I ended up picking a fairly matched set of A115 units:

Q1, Q2, Q3 = 171 hFE
Q4 = 164 hFE

I had some 1N456 diodes left over from my Ampeg Scrambler parts so I grabbed 4 of those centered around a Vf of 756 mV. Nothing special other than they look really cool.

The last thing I am working on right now is the tonestack. I'm going for more of a Gilmour thing here and plan on using this by itself but also EQ'd by a Vick Audio Overdriver. My little Single Ended EL84 amp is fantastic for my home playing and the Drive control I installed gives me a broad range from clean to semi-dirty to full out crunch. It has a reasonable amount of mid-range content when driven so I don't want to do anything crazy with the tonestack except to flatten out the mid-scoop a touch.

So, I went to the Duncan TSC:





In the form you see in the schematic, there is a -12.5 dB mid scoop at around 1kHz when the tone control is at 50%. I wanted to bump this up a bit but not quite flatten it out as I have a somewhat mids-forward amp and ways to adjust the mids should I need to. I'm still not certain how I'll end up configuring it, but I'll likely just pick an appropriate value for C9 and call it a day.

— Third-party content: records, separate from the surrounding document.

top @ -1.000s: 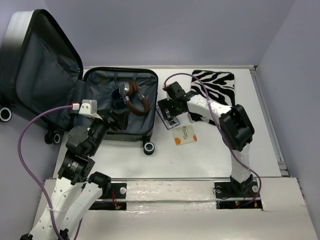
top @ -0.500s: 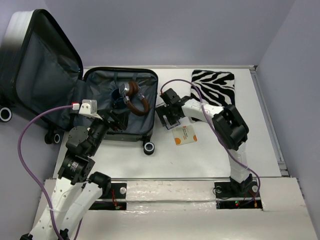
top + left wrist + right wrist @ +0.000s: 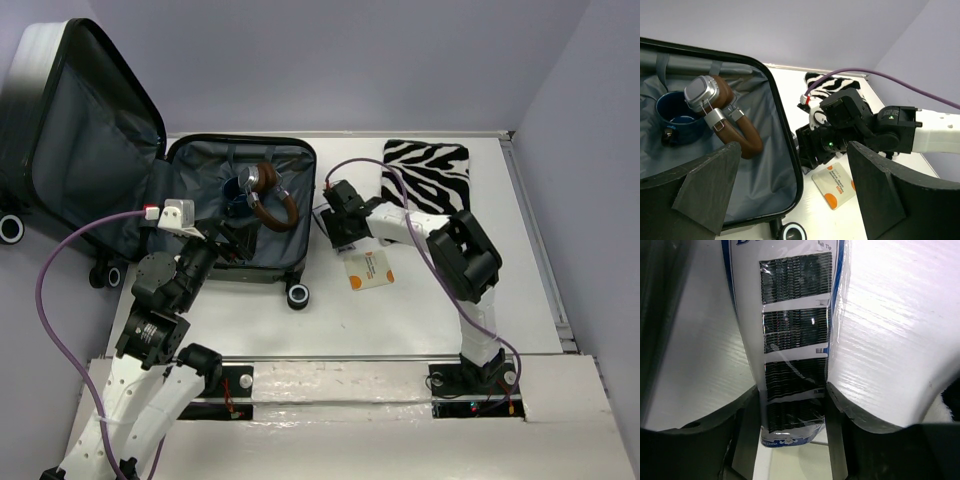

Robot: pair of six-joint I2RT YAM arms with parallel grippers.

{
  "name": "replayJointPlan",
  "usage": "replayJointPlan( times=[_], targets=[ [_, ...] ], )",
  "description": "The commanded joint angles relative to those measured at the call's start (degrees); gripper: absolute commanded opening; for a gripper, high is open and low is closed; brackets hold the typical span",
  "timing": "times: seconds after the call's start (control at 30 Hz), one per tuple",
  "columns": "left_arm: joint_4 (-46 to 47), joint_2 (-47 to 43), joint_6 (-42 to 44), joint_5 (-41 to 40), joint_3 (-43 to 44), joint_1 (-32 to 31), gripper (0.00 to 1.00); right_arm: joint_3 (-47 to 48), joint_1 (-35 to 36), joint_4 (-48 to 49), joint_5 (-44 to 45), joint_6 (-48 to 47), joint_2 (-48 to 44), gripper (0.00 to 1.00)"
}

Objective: Pack the luggage

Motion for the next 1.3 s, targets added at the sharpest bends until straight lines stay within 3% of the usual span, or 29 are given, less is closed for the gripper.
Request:
replayJointPlan(
  times=[0.0, 0.33, 0.63, 0.77, 1.0, 1.1, 1.13, 1.17, 1.27],
  targets=[
    [3.4, -0.2, 0.5, 0.8, 1.2, -0.2, 0.99, -5.1, -3.3, -3.5, 5.0, 1.1, 0.3, 0.24],
    [3.4, -0.2, 0.4, 0.7, 1.1, -0.2, 0.99, -6.0, -4.3, -1.3, 9.1, 1.4, -12.3, 0.12],
    [3.4, -0.4, 0.4, 0.8, 1.2, -0.2, 0.99, -0.6, -1.3, -1.3, 6.6, 0.4, -22.5, 0.13],
    [3.3, -0.4, 0.3, 0.7, 1.3, 0.0, 0.99, 9.2, 4.8, -0.2, 2.9, -1.0, -19.7, 0.13],
    [1.9, -1.5, 0.5, -3.4, 1.7, 0.7, 0.99, 31.9, 12.9, -0.3, -5.9, -1.7, -1.8, 0.21],
    [0.9, -2.1, 1.1, -6.2, 2.2, 1.4, 0.99, 42.9, 13.7, -0.5, -9.1, 0.2, 5.9, 0.3],
    [0.8, -2.3, 1.3, -6.8, 2.4, 1.5, 0.99, 45.5, 13.7, -0.7, -9.7, 0.8, 7.8, 0.37],
    [0.7, -2.3, 1.4, -7.1, 2.4, 1.9, 0.99, 49.8, 13.7, -0.8, -9.6, 1.3, 9.5, 0.59],
    [0.6, -2.3, 1.3, -7.5, 2.4, 2.2, 0.99, 54.5, 13.7, -1.2, -9.5, 3.0, 13.6, 0.95]
  ],
)
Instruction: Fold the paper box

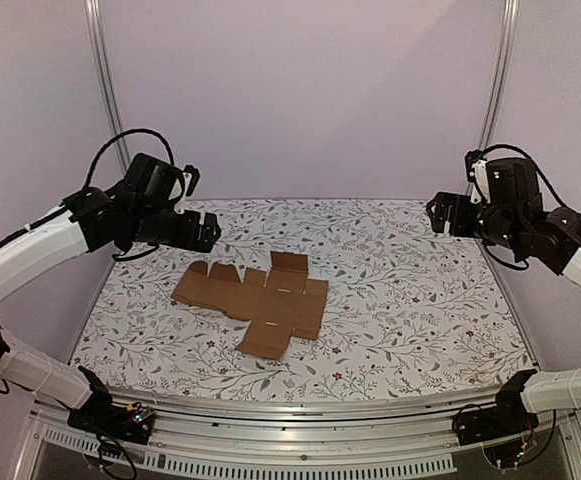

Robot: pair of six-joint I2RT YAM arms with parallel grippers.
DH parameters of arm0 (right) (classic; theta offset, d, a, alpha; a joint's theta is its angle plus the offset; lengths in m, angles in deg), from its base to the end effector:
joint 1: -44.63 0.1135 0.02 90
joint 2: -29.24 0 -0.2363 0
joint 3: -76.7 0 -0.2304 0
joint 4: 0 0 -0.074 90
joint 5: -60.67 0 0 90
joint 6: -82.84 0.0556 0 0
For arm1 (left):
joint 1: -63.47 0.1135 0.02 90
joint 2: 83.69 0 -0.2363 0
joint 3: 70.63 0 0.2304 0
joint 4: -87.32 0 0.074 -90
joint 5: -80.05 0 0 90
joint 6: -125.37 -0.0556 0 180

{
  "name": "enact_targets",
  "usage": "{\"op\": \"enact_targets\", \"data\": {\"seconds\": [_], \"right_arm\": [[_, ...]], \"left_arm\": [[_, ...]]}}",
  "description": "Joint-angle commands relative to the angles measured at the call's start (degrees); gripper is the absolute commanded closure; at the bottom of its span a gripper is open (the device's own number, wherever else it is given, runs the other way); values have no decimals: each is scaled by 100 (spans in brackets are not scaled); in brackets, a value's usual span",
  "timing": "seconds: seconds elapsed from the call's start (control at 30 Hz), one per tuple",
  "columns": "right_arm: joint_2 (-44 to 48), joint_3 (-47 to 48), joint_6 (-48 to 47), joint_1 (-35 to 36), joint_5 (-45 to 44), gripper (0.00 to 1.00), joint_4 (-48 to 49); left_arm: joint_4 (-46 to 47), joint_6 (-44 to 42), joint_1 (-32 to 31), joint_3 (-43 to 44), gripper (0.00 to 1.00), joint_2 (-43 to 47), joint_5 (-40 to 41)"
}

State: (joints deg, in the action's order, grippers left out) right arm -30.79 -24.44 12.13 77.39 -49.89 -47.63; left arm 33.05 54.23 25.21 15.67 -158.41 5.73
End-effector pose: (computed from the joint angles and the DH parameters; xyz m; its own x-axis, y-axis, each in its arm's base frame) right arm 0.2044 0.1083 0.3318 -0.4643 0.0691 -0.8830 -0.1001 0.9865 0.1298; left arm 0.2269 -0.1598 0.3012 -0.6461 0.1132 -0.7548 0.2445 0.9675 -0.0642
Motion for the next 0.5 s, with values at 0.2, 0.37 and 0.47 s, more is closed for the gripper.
{"op": "enact_targets", "data": {"seconds": [0.2,0.37,0.47], "right_arm": [[56,-486,-89,40,668,1,244],[-343,-453,74,138,1230,1,316],[-784,-323,146,367,1473,1,363]], "left_arm": [[798,652,515,-883,1,163,-616],[820,944,851,-1119,1,-67,-804],[856,1117,1034,-1222,1,-253,-898]]}}
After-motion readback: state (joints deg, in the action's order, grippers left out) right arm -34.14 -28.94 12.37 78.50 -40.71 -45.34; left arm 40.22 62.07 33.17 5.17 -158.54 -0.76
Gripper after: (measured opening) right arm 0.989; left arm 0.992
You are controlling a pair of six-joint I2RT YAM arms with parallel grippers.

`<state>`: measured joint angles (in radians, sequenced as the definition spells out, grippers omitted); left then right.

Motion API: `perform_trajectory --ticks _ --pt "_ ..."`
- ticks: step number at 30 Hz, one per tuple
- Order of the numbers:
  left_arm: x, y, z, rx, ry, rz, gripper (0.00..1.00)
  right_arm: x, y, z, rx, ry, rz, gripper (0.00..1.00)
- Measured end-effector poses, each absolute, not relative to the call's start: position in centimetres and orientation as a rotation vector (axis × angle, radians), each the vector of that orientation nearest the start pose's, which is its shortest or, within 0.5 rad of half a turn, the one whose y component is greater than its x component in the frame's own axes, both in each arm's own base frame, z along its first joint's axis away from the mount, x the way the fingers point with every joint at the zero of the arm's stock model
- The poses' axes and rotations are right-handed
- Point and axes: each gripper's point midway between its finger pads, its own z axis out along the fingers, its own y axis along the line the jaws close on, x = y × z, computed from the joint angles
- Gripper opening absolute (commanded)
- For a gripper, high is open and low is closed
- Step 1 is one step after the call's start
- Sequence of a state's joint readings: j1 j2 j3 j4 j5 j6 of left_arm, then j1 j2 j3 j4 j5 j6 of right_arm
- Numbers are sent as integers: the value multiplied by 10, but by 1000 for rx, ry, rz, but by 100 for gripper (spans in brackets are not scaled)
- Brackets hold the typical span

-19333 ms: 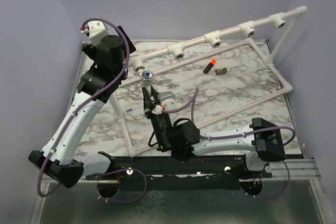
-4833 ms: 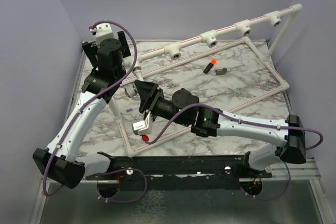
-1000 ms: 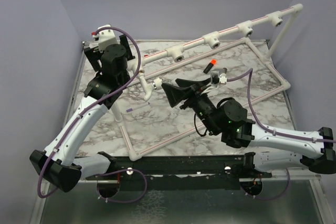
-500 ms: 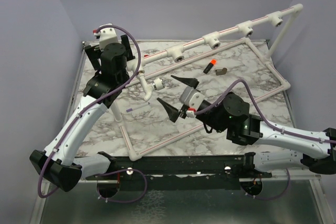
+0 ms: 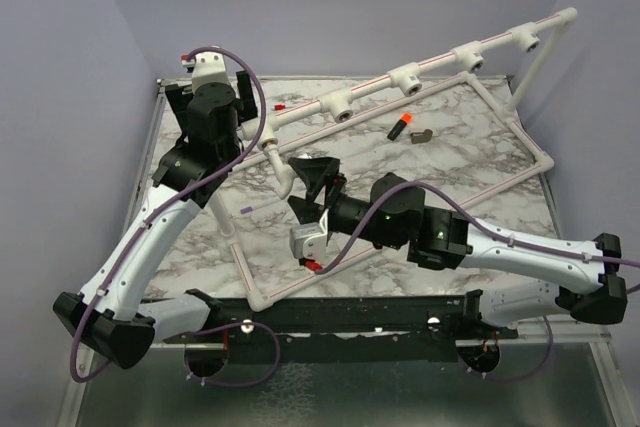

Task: Install the water faucets

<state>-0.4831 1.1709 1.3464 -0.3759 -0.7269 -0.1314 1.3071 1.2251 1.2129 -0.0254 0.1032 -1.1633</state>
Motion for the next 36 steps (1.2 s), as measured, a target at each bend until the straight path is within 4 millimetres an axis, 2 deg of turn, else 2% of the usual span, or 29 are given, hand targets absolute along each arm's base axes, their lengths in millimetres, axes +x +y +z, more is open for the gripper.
perform_trajectory --ticks 6,11,17,20,30,36 --pt "357 -62 375 -200 1719 178 99 175 404 380 -1570 507 -128 79" --pt "358 -62 375 -199 1720 177 99 181 408 387 -1546 458 -211 73" --pt "358 -62 375 -197 1720 177 99 185 408 393 -1514 430 -267 61" --pt "358 -62 375 -197 1720 177 99 186 409 392 -1513 426 -279 52" --pt "358 -62 375 -192 1718 180 99 180 413 386 -1478 422 -291 1" --pt "358 -62 375 -189 1718 182 99 180 414 386 -1369 501 -231 0"
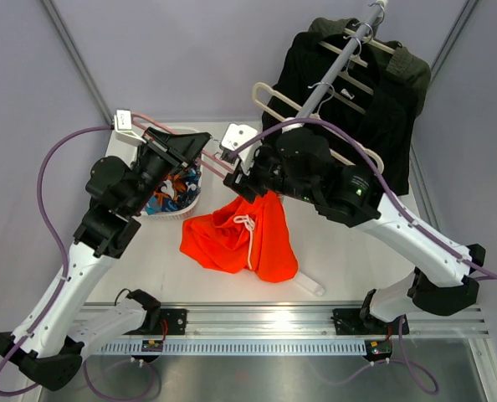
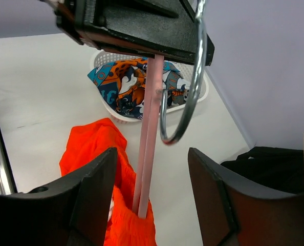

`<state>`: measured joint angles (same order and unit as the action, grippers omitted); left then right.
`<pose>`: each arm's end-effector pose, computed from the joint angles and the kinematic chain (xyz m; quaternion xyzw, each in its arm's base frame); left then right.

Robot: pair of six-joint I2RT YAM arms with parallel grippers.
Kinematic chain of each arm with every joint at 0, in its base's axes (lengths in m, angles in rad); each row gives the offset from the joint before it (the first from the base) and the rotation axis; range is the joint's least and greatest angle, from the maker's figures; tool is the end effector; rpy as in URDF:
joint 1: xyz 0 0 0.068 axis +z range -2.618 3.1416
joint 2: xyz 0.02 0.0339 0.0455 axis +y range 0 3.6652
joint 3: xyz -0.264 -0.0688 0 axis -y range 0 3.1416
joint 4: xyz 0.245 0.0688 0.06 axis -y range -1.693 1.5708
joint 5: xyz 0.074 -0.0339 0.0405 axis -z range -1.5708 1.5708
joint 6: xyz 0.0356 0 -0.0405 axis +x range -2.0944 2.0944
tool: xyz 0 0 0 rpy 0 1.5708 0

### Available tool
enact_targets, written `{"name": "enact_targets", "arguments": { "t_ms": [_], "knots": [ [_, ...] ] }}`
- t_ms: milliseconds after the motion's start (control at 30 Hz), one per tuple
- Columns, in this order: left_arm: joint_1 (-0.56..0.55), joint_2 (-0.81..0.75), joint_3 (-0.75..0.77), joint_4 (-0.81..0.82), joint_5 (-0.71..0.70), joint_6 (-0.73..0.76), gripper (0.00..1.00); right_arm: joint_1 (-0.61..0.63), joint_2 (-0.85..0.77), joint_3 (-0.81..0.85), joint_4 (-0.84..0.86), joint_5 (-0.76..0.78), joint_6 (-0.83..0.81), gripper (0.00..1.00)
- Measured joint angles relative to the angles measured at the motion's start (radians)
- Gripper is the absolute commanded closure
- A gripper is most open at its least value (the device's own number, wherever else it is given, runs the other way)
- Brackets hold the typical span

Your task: Remove the shorts from the hanger

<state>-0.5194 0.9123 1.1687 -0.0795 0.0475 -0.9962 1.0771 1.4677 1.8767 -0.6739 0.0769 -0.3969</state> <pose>0.1624 -0.0948 0.4618 -0.1338 0.6279 -0.5380 0.5463 0.1443 0.2624 0.4999 -0.5161 0.6034 0.1737 0.5825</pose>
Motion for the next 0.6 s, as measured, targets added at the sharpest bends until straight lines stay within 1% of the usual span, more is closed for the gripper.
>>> {"name": "enact_targets", "arguments": {
  "t_ms": [100,233,400,500,600],
  "knots": [
    [-0.001,0.0,0.011,-0.024,-0.011,0.021,1.0,0.0,-0.038,-0.004,-0.011,-0.041,-0.027,0.27],
    [-0.001,-0.001,0.042,-0.062,-0.034,0.052,1.0,0.0,-0.105,-0.019,-0.061,-0.151,-0.101,0.26],
    [-0.001,-0.025,0.077,-0.117,-0.046,0.098,1.0,0.0,-0.219,-0.078,-0.191,-0.309,-0.255,0.26],
    [-0.001,-0.06,0.09,-0.165,-0.058,0.129,1.0,0.0,-0.278,-0.13,-0.255,-0.374,-0.304,0.26],
    [-0.002,-0.097,0.093,-0.207,-0.077,0.155,1.0,0.0,-0.297,-0.172,-0.284,-0.414,-0.325,0.26]
  ]
}}
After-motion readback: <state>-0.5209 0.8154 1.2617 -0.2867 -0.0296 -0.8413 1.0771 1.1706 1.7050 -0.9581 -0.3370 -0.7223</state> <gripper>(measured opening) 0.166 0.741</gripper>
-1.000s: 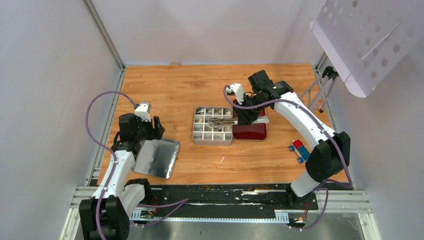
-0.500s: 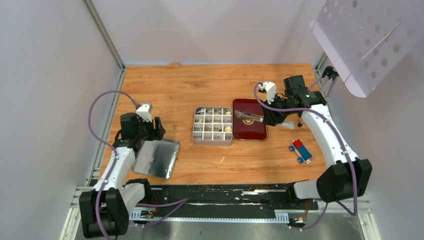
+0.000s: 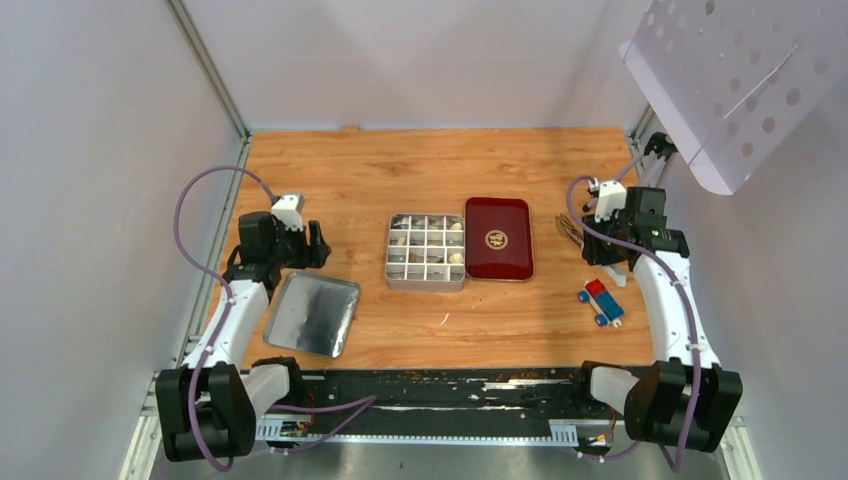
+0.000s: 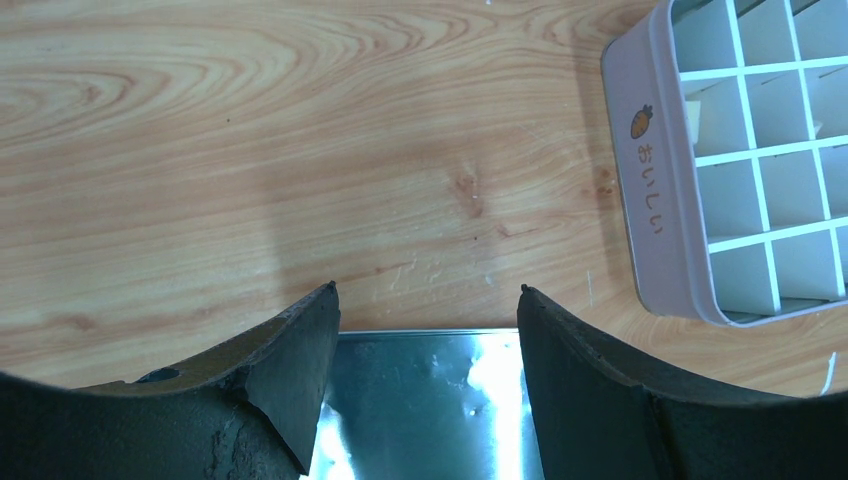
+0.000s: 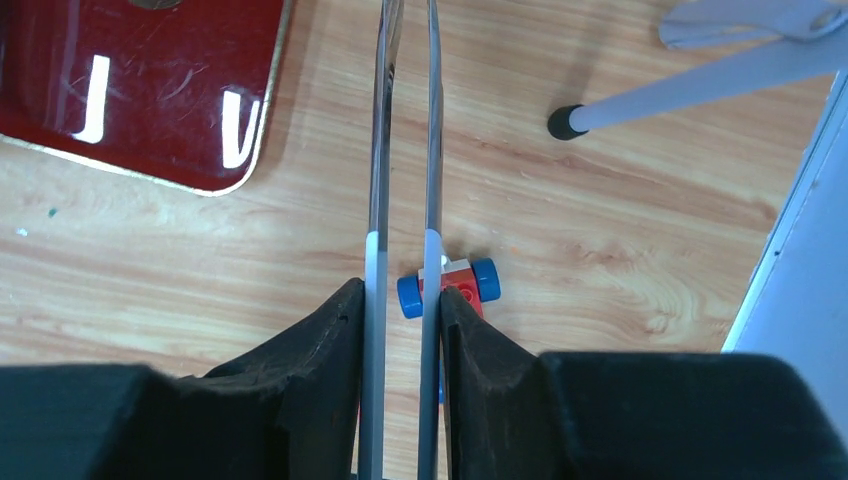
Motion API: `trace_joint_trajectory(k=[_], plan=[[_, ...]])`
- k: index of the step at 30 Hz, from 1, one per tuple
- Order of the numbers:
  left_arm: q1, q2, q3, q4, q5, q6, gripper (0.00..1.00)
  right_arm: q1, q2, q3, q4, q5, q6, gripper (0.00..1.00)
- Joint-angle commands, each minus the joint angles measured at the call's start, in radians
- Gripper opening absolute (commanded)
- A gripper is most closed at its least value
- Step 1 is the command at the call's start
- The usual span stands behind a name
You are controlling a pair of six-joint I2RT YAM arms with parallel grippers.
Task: Pack the chocolate
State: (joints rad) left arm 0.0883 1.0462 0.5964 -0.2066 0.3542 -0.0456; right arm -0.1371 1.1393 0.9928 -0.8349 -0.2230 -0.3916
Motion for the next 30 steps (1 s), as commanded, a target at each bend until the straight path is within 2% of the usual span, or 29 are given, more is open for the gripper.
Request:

Here are the TSC charts for C9 = 6.8 nF and 8.2 nF, respectively:







The mid-scoop at 50% Tone goes up to -8.3 dB and -9.4 dB respectively.

Lastly, here is the mockup with controls and mechanicals attached to the Tayda Ball Silver enclosure:








Should find some time this week to get everything wired up.


----------



## almondcity

let me know where you end up on the tone control values, I've been messing with these myself quite a bit lately


----------



## Big Monk

almondcity said:


> let me know where you end up on the tone control values, I've been messing with these myself quite a bit lately



I think I'm simply going to play with C9. It seems to have the most effect on the mid-scoop. With 39k resistors in R5 and R8, changing C9 shifts the mid-scoop up towards flatness at 50%. 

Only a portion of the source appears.